DIRECTIONS: Within the entries below, find each line containing the word "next" and copy it.

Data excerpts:
* * * * * * * * *

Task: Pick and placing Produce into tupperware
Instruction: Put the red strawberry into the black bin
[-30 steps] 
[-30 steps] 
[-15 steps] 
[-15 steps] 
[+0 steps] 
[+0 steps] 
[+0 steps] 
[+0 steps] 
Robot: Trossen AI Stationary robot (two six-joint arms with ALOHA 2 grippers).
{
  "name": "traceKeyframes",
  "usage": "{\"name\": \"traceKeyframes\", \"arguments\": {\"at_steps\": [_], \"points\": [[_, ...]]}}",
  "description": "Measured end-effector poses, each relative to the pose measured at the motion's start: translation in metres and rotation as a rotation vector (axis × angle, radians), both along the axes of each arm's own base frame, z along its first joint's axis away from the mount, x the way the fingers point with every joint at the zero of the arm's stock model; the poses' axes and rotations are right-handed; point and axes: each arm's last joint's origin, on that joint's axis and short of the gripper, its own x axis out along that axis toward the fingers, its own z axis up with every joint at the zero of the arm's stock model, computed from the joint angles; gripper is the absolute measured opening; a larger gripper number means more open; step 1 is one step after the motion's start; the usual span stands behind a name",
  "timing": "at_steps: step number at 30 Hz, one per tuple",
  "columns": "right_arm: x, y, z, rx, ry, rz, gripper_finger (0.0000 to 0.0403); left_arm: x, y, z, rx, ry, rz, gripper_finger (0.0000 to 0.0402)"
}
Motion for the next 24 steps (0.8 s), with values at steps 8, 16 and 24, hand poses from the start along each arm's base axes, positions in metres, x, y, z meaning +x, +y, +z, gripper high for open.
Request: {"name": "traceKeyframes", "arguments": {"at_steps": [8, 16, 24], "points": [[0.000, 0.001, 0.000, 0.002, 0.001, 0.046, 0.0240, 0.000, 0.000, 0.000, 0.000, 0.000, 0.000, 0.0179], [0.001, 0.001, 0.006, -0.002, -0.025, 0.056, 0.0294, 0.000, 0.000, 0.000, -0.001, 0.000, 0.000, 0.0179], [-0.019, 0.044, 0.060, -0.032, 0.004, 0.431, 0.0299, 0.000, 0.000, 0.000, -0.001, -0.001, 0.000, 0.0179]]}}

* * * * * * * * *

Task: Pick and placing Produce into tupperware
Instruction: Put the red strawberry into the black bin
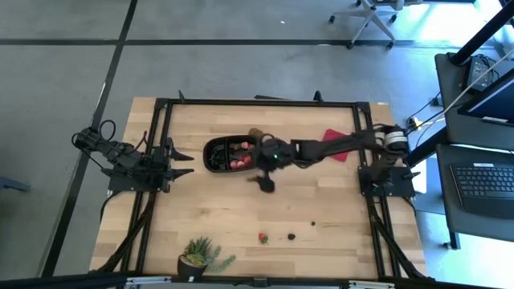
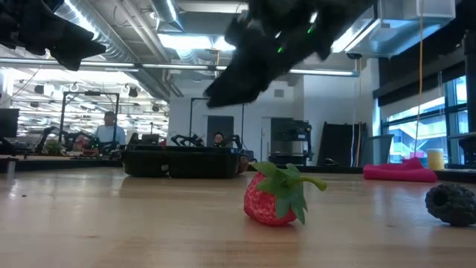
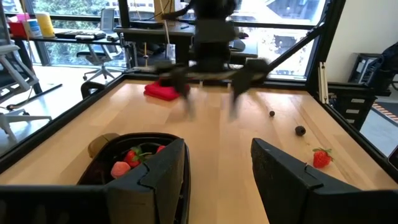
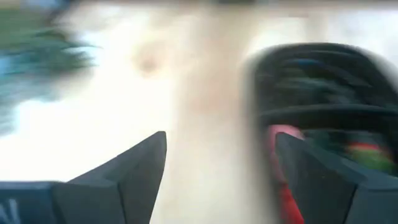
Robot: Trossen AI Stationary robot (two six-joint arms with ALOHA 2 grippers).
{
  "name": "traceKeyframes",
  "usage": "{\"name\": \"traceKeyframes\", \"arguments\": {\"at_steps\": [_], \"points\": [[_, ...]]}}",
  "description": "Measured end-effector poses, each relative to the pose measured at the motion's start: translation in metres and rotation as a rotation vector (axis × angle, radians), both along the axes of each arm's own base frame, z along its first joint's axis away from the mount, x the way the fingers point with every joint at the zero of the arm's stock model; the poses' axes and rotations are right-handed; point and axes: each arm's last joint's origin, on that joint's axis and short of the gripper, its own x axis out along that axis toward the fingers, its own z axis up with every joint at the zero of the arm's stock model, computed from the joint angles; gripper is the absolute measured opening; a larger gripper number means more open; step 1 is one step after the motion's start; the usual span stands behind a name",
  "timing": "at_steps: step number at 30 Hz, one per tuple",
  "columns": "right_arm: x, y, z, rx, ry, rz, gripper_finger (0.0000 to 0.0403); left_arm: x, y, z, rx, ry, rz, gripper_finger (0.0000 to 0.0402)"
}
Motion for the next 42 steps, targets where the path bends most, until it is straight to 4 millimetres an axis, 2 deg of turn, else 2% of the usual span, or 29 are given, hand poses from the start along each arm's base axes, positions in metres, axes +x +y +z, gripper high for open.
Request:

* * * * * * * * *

EXERCISE RESULT:
Motion for the next 24 steps (0.8 s), with values at steps 8, 16 and 24, hand poses from the start along each arm's base axes, positions in metres, x, y, z meaning +x, +y, +z, gripper high for open.
Motion for the next 42 steps, targets where the path bends most, until it is straight to 4 millimetres an axis, 2 deg of turn, else 2% of the usual span, or 29 are given, hand poses from the start along each arm's base axes, positions in metres, axes +x +y +z, gripper high for open.

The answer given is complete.